Stronger-than-expected October US jobs report has boosted the chances of a rate hike by the Federal Reserve in December.
The structural problem in employment which Fed chief Janet Yellen has been concerned about may be at a turning point.
Firstly, the unemployment rate has fallen to 5 percent. New non-agricultural jobs surged to 270,000, showing a strong rebound, and the hourly wage was up 2.5 percent year-on-year. The wage increase is larger than the CPI growth. So I think the Fed will no doubt move in December.
The US has been in loose monetary policy for more than seven years. Investors have been constantly speculating on what will happen after the fed begins the liftoff. However, the real effect can only be determined after the move is actually taken.
The impact on global asset prices will be real, a factor that may have contributed to the downward pressure on US stock indices recently.
China market prospects
Now, coming to China, people might find it hard to understand why the A-share market has been holding up quite well this month despite the looming US rate hike and poor domestic economic data.

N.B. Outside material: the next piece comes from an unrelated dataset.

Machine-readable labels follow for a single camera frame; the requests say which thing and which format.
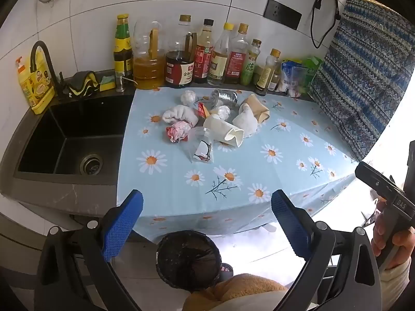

All the economic numbers announced in the mainland recently have been disappointing, except the October retail sales data which showed strongest growth in year to date.
The Shanghai Composite Index has rebounded by nearly 28 percent, to above 3,600, since the low point in August. How did this happen?
The People’s Bank of China’s interest rate and reserve requirement ratio cuts were helpful. Given the expectations that the central bank will undertake such moves one or two more times in the near term, market liquidity is assured.
Observers believe the PBoC’s easing measures will have bigger impact on the domestic equity market than the potential US rate hike.
Meanwhile, President Xi Jinping’s strong leadership is also helping restore market confidence.
A series of heavyweight diplomatic moves — visits to US, the United Kingdom, a landmark meeting in Singapore with Taiwan’s leader, participation in international meetings in Philippines and Turkey and Africa — has demonstrated Xi’s aggressive leadership style.
Combined with anti-corruption efforts at home, the international diplomacy has helped boost the confidence of investors that China can make the necessary structural reforms in its economy.
While the economy may be lacking in solid fundamentals yet, people seem to be convinced about the execution capability of the top leadership.
Consumption now accounts for over half of China’s gross domestic product. There has been a big step forward, although it still lags the levels in the US or the Europe.
Authorities, meanwhile, have more stimulus firepower to boost the economy.
Looking at the overall picture, we can say that although the fairytale of the BRICS bloc may have faded, betting on China will still be a reasonably sound move.
This article appeared in the Hong Kong Economic Journal on Nov. 12.